**Activity**: The answer is every line in the data below that contains the word "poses".

**Given records**:
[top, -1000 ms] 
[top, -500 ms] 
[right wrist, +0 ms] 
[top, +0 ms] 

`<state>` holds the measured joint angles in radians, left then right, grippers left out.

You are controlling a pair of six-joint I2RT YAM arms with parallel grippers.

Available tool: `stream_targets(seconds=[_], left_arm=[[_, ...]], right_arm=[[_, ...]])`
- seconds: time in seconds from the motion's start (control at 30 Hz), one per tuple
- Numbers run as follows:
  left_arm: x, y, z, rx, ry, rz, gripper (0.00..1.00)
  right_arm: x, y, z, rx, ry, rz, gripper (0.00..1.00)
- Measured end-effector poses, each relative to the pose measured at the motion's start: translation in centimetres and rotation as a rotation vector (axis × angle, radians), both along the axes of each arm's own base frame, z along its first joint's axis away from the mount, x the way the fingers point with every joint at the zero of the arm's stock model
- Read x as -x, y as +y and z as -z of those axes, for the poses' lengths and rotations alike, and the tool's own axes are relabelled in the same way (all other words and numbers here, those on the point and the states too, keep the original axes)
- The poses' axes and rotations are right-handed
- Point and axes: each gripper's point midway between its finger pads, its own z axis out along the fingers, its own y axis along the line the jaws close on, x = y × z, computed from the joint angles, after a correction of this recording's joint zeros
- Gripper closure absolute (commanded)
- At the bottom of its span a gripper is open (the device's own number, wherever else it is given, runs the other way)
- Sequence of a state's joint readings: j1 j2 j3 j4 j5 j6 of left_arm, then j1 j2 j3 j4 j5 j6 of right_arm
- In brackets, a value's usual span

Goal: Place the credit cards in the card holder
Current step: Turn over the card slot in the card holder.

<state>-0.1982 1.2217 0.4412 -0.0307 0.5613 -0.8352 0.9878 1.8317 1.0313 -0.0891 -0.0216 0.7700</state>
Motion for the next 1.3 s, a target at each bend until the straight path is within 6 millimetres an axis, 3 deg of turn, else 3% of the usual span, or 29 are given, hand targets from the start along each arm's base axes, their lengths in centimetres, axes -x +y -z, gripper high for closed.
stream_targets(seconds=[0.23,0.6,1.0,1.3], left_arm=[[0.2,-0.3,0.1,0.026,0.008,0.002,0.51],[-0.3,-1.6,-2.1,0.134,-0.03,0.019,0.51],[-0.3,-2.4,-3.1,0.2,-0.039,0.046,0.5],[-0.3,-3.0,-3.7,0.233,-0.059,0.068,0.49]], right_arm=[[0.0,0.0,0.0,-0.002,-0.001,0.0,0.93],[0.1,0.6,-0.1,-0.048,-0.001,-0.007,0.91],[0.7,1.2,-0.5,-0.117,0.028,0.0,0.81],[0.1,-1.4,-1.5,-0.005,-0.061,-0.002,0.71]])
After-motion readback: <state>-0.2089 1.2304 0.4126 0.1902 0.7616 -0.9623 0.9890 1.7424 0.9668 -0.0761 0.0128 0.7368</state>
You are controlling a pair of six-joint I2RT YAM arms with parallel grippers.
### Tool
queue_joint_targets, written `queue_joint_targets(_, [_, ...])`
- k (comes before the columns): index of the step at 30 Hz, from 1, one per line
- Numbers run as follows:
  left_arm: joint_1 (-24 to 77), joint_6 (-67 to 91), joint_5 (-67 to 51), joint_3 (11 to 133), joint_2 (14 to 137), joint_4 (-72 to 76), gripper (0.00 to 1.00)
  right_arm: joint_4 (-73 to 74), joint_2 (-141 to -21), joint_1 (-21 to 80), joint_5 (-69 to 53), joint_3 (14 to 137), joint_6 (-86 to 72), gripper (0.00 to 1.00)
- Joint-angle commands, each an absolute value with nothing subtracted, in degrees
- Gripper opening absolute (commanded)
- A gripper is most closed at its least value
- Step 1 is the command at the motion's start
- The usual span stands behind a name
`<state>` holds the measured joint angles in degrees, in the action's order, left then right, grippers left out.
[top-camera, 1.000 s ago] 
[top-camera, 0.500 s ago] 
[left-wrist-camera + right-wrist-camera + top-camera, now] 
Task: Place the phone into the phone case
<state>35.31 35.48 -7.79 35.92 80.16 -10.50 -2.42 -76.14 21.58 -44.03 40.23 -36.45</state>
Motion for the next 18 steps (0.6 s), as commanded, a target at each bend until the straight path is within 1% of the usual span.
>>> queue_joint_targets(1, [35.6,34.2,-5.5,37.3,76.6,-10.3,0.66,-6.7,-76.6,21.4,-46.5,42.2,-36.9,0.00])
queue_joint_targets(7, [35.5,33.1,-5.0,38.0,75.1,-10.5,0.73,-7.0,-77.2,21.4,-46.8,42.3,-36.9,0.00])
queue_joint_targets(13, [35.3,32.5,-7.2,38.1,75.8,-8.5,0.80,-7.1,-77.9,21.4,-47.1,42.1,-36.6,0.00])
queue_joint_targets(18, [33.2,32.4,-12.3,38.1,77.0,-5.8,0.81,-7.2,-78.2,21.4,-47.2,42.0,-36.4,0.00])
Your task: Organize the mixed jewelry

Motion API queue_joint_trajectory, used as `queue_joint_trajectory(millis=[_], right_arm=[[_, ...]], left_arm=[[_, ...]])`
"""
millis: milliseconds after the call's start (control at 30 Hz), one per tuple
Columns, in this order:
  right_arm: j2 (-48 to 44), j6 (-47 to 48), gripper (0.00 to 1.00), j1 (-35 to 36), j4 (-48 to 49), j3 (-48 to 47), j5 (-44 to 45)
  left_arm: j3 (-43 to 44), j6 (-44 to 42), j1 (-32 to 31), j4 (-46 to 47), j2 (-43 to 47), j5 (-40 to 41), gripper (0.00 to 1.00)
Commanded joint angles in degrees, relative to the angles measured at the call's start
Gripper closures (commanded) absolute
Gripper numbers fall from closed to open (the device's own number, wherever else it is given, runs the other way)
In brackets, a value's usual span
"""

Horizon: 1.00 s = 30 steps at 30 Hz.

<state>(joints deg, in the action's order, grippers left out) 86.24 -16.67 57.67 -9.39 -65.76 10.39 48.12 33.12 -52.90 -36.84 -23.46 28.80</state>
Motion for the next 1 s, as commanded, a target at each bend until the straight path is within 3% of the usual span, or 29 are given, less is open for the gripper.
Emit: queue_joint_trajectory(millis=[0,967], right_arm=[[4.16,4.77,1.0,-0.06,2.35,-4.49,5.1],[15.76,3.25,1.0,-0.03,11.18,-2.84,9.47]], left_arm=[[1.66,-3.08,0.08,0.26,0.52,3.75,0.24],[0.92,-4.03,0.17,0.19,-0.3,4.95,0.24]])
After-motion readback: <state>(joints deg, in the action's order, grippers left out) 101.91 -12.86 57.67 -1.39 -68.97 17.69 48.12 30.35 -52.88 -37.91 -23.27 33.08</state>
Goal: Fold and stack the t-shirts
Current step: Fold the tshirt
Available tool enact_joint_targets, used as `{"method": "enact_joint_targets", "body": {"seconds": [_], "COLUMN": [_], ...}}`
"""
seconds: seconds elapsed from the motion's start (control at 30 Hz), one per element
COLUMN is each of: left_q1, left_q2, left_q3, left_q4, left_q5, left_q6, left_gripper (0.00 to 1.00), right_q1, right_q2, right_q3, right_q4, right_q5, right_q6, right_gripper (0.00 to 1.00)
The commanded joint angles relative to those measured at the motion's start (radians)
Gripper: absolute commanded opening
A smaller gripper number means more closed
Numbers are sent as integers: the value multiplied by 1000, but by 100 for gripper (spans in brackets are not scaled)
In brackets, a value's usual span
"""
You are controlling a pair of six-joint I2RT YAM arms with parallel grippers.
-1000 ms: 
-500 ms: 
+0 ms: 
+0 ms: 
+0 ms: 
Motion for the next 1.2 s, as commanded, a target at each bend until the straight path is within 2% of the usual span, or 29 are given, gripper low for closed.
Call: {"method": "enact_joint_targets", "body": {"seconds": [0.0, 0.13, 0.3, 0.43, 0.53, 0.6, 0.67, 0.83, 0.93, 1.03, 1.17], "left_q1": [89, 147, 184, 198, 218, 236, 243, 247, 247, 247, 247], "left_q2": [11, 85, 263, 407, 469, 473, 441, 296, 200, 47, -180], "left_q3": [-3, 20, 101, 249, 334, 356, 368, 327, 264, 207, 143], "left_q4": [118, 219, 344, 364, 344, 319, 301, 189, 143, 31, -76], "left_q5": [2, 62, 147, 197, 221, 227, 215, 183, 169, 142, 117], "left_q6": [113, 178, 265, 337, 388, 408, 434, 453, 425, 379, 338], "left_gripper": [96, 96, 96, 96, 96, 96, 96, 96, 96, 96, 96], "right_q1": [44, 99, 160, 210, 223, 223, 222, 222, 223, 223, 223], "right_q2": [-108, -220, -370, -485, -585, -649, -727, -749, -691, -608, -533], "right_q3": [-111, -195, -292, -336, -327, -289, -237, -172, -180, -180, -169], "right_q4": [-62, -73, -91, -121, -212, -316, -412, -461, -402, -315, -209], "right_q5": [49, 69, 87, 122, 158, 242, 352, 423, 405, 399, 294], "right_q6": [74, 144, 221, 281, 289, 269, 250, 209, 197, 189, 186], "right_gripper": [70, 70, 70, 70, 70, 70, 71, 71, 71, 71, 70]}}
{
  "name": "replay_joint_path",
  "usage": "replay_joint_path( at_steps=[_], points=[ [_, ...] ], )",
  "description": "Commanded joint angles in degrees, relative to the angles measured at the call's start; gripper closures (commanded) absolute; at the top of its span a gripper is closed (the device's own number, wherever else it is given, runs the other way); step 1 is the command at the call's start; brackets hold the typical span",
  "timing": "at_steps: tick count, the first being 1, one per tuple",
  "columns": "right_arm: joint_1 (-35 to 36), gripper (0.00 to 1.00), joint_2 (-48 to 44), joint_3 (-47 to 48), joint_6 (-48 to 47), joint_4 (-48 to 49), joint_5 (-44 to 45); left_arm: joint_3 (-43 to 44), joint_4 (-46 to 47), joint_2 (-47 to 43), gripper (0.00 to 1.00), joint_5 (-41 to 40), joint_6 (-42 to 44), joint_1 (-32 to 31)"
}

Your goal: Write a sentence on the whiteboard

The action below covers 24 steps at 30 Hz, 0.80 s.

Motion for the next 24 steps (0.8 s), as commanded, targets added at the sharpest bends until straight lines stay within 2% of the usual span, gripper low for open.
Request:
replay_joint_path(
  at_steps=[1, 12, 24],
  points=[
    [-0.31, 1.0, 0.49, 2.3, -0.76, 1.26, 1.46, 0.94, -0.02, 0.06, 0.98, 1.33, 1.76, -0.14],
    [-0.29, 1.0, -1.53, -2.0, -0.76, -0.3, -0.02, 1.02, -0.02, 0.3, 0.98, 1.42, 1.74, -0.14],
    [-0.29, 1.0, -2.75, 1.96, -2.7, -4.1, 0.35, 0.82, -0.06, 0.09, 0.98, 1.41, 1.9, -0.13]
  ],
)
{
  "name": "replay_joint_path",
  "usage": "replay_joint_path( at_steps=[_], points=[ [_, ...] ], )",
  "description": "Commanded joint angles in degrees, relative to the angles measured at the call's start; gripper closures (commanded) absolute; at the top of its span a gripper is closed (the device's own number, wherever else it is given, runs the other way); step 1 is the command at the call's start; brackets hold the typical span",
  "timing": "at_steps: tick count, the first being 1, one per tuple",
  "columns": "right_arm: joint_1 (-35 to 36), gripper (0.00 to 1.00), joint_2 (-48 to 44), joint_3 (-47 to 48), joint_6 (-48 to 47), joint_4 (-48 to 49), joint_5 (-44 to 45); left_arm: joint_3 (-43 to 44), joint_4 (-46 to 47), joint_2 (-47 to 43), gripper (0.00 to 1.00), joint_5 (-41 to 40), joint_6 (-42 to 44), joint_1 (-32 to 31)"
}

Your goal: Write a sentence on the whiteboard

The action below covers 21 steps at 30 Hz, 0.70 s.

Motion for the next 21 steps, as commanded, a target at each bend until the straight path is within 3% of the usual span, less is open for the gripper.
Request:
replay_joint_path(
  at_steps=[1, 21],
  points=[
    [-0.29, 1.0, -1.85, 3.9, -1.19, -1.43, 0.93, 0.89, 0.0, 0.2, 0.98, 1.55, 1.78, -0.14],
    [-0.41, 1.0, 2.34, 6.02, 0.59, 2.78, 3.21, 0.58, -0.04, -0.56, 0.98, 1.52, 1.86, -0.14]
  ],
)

**Exercise solution**:
- Measured end-effector poses, each relative to the pose measured at the motion's start: translation in centimetres and rotation as a rotation vector (axis × angle, radians), both along the axes of each arm's own base frame, z along its first joint's axis away from the mount, x the way the fingers point with every joint at the zero of the arm's stock model
- Read x as -x, y as +y and z as -z of those axes, for the poses' lengths and rotations alike, and the tool's own axes are relabelled in the same way (all other words and numbers here, those on the point and the states too, keep the original axes)
- The poses' axes and rotations are right-handed

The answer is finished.